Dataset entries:
○ ○ ○ ○ ○ ○ ○

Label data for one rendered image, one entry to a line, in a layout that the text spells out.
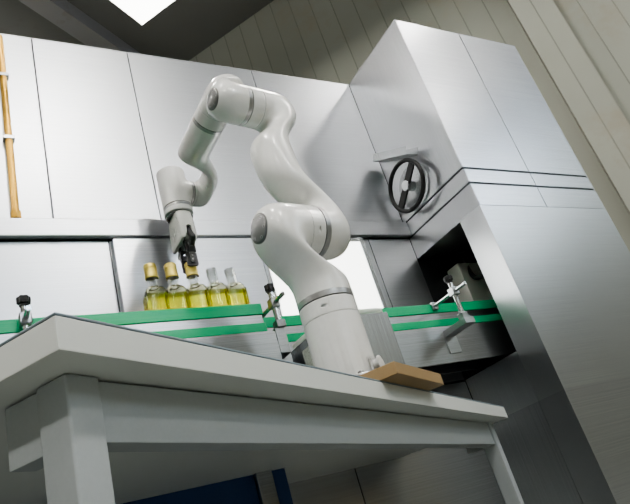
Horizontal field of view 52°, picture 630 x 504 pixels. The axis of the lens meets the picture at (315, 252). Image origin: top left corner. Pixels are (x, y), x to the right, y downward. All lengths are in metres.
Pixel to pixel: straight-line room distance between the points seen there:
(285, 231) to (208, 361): 0.61
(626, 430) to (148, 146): 1.76
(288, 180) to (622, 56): 4.74
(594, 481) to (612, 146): 3.68
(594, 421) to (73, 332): 1.75
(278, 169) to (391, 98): 1.29
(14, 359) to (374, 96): 2.31
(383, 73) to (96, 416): 2.28
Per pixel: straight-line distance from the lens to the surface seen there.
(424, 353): 2.00
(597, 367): 2.25
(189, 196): 1.93
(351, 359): 1.23
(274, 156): 1.47
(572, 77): 5.73
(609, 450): 2.13
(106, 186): 2.10
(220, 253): 2.04
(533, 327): 2.13
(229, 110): 1.55
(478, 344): 2.16
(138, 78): 2.45
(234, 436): 0.79
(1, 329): 1.51
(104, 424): 0.64
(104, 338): 0.61
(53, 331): 0.58
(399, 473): 2.07
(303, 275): 1.30
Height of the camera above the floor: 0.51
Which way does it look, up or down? 25 degrees up
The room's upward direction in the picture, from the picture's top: 18 degrees counter-clockwise

○ ○ ○ ○ ○ ○ ○

What the exercise asks:
Your answer should consist of the lines from the line with "(285, 231) to (208, 361): 0.61" to the line with "(351, 359): 1.23" above, repeated exactly, both ends included.

Completed task:
(285, 231) to (208, 361): 0.61
(626, 430) to (148, 146): 1.76
(288, 180) to (622, 56): 4.74
(594, 481) to (612, 146): 3.68
(594, 421) to (73, 332): 1.75
(278, 169) to (391, 98): 1.29
(14, 359) to (374, 96): 2.31
(383, 73) to (96, 416): 2.28
Per pixel: straight-line distance from the lens to the surface seen there.
(424, 353): 2.00
(597, 367): 2.25
(189, 196): 1.93
(351, 359): 1.23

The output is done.